The browsers are uploading UTF-8 encoded text. UTF-8 is the same thing as ISO-8859-1 for characters 0x00-0x8F, but it is different for 0x10 and beyond. So here's what's happening:

1) User uses a browser that uploads UTF-8, and submits text that contains a character greater than 0x8F, such as ñ (0xF1 in ISO-8859-1). In UTF-8, this character gets translated to 0xC3 0xB1. The algorithm for converting from ISO-8859-1 to UTF-8 is pretty simple... a google search will turn it up for you quickly.

2) The user's text is stored in the database.

3) A page request retrieves the text from the database.

4) The HTML generated by MobyGames is delivered back to the user's browser. The encoding is assumed to be, or set to, ISO-8859-1. The browser dutifully displays ñ (0xC3 0xB1), rather than enterpreting it as UTF-8.

You can verify this for yourself. Go to a page that has the goofy characters in it. Change your browser's character set for that page from ISO-8859-1 to UTF-8. The characters magically appear correct!

Thus, you can either force all uploaded text to be ISO-8859-1 somehow, or make all of MobyGames return pages that specify UTF-8 encoding. I think UTF-8 would be the better way to go, since it can represent the entire Unicode character set, versus only 256 characters for ISO-8859-1.

user avatar

Brian Hirt (10408) on 4/15/2003 12:39 AM · Permalink · Report

I would like to use UTF-8, and it's something I've looked into, but it needs to be done at a much lower level than the web-page. I need to be able to order and search on strings in the database, and examine strings in the code. Converting the database to UTF-8 will, increases the size of the database, add more id, slow down string queries and consume more disk space. I've read mixed reviews from the Postgresql database users about having a UTF-8 dataabes. Also, the language I program in (perl) didn't properly deal with UTF-8 until pretty recently. I think long term, I'll probably need to switch, but short term I want to figure out a way to make things work within the current framework.

The main thing I'm trying to figure out right now is why some browsers submit UTF-8 and others submit ISO-8859-1. If my browser was submitting UTF-8 I would not have been able to correct the spelling of the entry. There has to be a way to tell the browser what kind of encoding information should be submitted in. I know there is a way to tell it which encoding to display in, and we tell it 8859-1.
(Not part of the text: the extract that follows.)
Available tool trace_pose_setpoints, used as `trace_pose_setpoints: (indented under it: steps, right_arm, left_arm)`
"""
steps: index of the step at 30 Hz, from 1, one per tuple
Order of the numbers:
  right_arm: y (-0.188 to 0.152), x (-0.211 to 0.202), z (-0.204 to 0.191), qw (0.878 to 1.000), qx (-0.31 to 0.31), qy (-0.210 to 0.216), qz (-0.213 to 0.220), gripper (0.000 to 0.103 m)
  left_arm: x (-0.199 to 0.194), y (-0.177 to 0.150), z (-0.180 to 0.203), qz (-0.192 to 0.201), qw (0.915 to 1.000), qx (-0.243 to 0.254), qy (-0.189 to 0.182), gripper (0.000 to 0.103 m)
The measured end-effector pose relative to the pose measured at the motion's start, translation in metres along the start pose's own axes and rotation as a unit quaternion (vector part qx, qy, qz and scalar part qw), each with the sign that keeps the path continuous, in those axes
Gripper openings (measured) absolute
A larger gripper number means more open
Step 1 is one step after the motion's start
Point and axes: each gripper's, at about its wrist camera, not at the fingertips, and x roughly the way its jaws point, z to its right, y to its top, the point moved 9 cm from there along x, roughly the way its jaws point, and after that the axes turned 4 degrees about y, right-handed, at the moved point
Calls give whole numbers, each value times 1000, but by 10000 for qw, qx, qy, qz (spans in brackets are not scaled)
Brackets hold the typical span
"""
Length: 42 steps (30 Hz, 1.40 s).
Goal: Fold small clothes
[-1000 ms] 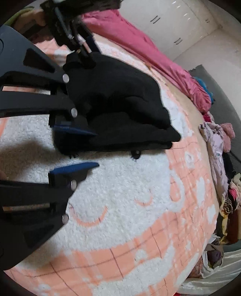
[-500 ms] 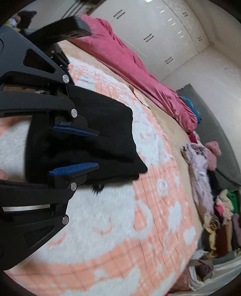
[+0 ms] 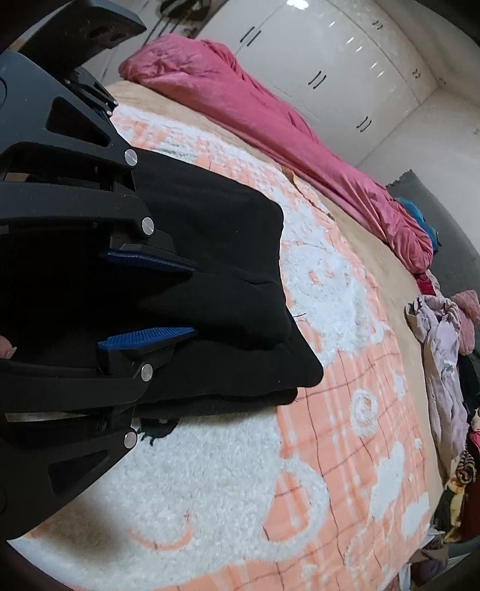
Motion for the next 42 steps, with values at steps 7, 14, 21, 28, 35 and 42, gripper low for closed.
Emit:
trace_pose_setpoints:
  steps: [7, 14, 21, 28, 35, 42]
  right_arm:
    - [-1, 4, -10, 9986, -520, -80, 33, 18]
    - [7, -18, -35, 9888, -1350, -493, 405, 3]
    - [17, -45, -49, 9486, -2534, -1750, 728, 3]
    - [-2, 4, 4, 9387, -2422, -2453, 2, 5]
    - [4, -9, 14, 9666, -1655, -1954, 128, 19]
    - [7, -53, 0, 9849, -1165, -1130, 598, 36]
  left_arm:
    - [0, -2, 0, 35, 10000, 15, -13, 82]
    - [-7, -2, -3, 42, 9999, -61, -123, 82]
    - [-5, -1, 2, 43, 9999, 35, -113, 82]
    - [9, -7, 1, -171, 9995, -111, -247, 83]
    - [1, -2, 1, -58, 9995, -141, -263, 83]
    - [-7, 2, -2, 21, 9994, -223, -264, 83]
Simply changing the web page to UTF-8 won't fix the problem, because then the 99% of the ISO-8859-1 encoded stuff in the database won't display correctly.

user avatar

quizzley7 (21493) on 4/15/2003 2:07 AM · Permalink · Report

Hmm, how about the ACCEPT-CHARSET attribute to the FORM element?

http://www.htmlhelp.com/reference/html40/forms/form.html

user avatar

Chris Martin (1155) on 4/18/2003 12:52 AM · Permalink · Report

The main thing I'm trying to figure out right now is why some browsers submit UTF-8 and others submit ISO-8859-1.

Wouldn't that depend on the country that the computer is set to? For instance, if a user is in Germany and types on a German computer (utilizing the German charcter set), but then submits something in English (still using the German Character set), wouldn't that automatically use the German character set during the submission process?

user avatar

Jeanne (75931) on 4/15/2003 11:54 AM · Permalink · Report

I'm using whatever is standard in Microsoft Internet Explorer 6.0 in English. I assume it's Western something or other. Where do I look to find out?

user avatar

Brian Hirt (10408) on 4/15/2003 2:35 PM · Permalink · Report

hmm... i guess i'll just try the setting quizzley7 mentioned and see what happens. However, i was reading on w3c.org that all data should be submitted in the same encoding that is sent by the browser which make the mysterious characters more mysterious.

user avatar

-Chris (7757) on 4/16/2003 12:54 PM · Permalink · Report

Sorry for being nitpicking, but there's a space missing between the comma and the "The" in the title...

http://www.mobygames.com/game/sheet/gameId,8810/

user avatar

Brian Hirt (10408) on 4/16/2003 2:11 PM · Permalink · Report

fixed